How to complete this task: Exactly reproduce the lines beginning with the line that includes "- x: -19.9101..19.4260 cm" and ending with the last line of the data.

Input data:

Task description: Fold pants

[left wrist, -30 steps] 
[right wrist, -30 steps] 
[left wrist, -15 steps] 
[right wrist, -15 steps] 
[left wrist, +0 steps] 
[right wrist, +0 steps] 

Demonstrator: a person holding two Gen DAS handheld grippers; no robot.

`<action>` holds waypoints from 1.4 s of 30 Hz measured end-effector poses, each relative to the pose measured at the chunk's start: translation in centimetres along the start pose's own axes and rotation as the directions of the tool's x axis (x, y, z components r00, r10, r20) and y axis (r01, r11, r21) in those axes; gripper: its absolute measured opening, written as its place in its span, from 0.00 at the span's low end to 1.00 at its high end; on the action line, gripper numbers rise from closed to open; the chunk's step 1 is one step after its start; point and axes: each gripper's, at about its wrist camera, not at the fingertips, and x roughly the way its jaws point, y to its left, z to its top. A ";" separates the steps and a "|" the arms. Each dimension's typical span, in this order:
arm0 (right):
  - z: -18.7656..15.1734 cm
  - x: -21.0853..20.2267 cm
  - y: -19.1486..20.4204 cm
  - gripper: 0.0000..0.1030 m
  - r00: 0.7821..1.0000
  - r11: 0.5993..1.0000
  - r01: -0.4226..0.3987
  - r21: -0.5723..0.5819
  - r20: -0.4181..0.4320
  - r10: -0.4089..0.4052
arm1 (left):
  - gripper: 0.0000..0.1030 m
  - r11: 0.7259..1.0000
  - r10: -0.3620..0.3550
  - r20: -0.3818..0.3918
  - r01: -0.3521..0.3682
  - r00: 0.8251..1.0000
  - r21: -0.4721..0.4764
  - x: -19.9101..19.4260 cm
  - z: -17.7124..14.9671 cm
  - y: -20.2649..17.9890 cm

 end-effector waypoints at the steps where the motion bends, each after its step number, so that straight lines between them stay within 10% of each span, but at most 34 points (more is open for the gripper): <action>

Your response:
  - x: -19.9101..19.4260 cm
  - z: -17.7124..14.9671 cm
  - y: -20.2649..17.9890 cm

 end-effector waypoints at the steps where the motion bends, each after its step number, so that straight lines between them stay within 10% of each span, but at most 34 points (more is open for the gripper): <action>

No more work remains for this exercise.